Ou seja, do dispositivo legal verificamos que o proprietário de imóvel é obrigado a tolerar essa passagem que seja de serviços de utilidade pública. No entanto, o próprio dispositivo impõe obrigações, como indenização prévia ou obras de segurança. Ainda, o entendimento da lei e da jurisprudência, esta é uma passagem forçada, não se confundindo com a servidão de passagem anteriormente exposta. Conforme art. 1.285 do Código Civil:
Art. 1.285. O dono do prédio que não tiver acesso a via pública, nascente ou porto, pode, mediante pagamento de indenização cabal, constranger o vizinho a lhe dar passagem, cujo rumo será judicialmente fixado, se necessário.
§ 1 O sofrerá o constrangimento o vizinho cujo imóvel mais natural e facilmente se prestar à passagem.
§ 2 o Se ocorrer alienação parcial do prédio, de modo que uma das partes perca o acesso a via pública, nascente ou porto, o proprietário da outra deve tolerar a passagem.
§ 3 o Aplica-se o disposto no parágrafo antecedente ainda quando, antes da alienação, existia passagem através de imóvel vizinho, não estando o proprietário deste constrangido, depois, a dar uma outra.
A passagem forçada possui natureza jurídica de vizinhança e decorre da própria lei. É uma obrigação legal imposta, aplicando-se apenas a prédios encravados, quando necessário para a saída útil do prédio encravado para via pública através do prédio serviente. O enunciado 88 do Conselho de Justiça Federal (CJF) estabelece que o direito de passagem forçada também é garantido nos casos em que o acesso à via pública for insuficiente ou inadequado, considerando as necessidades de exploração econômica. Assim entende o STJ:
Civil. Direitos de vizinhança. Passagem forçada (CC/1916, art. 559). Imóvel encravado. Numa era em que a técnica da engenharia dominou a natureza, a noção de imóvel encravado já não existe em termos absolutos e deve ser inspirada pela motivação do instituto da passagem forçada , que deita raízes na supremacia do interesse público; juridicamente encravado é o imóvel cujo acesso por meios terrestres exige do respectivo proprietário despesas excessivas para que cumpra a função social sem inutilizar o terreno do vizinho, que em qualquer caso será indenizado pela só limitação do domínio.

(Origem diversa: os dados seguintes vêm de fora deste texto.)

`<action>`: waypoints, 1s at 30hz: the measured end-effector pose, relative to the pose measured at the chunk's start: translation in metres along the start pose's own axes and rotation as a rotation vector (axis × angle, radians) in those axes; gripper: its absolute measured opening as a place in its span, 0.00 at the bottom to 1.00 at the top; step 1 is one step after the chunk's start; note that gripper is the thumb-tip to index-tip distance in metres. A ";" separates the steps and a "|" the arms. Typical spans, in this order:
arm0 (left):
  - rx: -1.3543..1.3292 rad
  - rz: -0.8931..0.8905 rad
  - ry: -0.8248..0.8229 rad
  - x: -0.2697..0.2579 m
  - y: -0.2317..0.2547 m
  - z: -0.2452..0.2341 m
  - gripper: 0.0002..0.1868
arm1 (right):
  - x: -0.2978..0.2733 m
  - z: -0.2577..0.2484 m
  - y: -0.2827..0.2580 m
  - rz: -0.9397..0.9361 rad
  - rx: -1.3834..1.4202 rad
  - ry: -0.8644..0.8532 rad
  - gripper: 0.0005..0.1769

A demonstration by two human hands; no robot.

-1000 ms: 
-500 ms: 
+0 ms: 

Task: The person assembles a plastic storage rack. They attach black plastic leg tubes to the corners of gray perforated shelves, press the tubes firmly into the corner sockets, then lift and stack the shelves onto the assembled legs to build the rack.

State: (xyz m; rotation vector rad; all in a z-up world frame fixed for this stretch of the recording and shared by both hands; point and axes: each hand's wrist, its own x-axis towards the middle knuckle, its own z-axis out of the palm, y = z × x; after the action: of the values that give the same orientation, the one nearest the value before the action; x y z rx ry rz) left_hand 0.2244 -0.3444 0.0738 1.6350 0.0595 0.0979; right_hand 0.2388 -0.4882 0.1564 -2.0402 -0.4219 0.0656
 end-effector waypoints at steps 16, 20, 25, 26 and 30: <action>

A constituição desse direito pode ocorrer por meio de convenção entre as partes ou por determinação judicial. Se realizado por acordo, este deve ser expresso e seguir as formalidades legais. Pode-se firmar um instrumento particular entre o prédio dominante e o prédio serviente, permitindo o acesso à propriedade privada do serviente para alcançar a via pública.
Em caso de resistência por parte do proprietário do prédio serviente, a questão pode ser resolvida através de ação judicial, por meio da Ação de Passagem Forçada. Os legitimados ativos para requerer a passagem são o proprietário, usufrutuário, habitador ou possuidor, enquanto o polo passivo da ação é ocupado apenas pelo proprietário do prédio serviente.
Este instituto possui caráter obrigacional propter rem, ou seja, acompanha o imóvel, e o direito de requerer a passagem forçada é imprescritível, podendo ser reclamado a qualquer tempo, desde que exista o encravamento. No entanto, caso essa limitação deixe de existir, o direito de passagem também deixa de assistir ao proprietário do prédio dominante.
Desta feita, entendemos que as partes podem convencionar uma servidão de passagem nessa situação, realizando o registro da mesma forma informada anteriormente para a servidão. Visando uma maior segurança jurídica e evitando futuras demandas, busque informações legais acerca do caso concreto.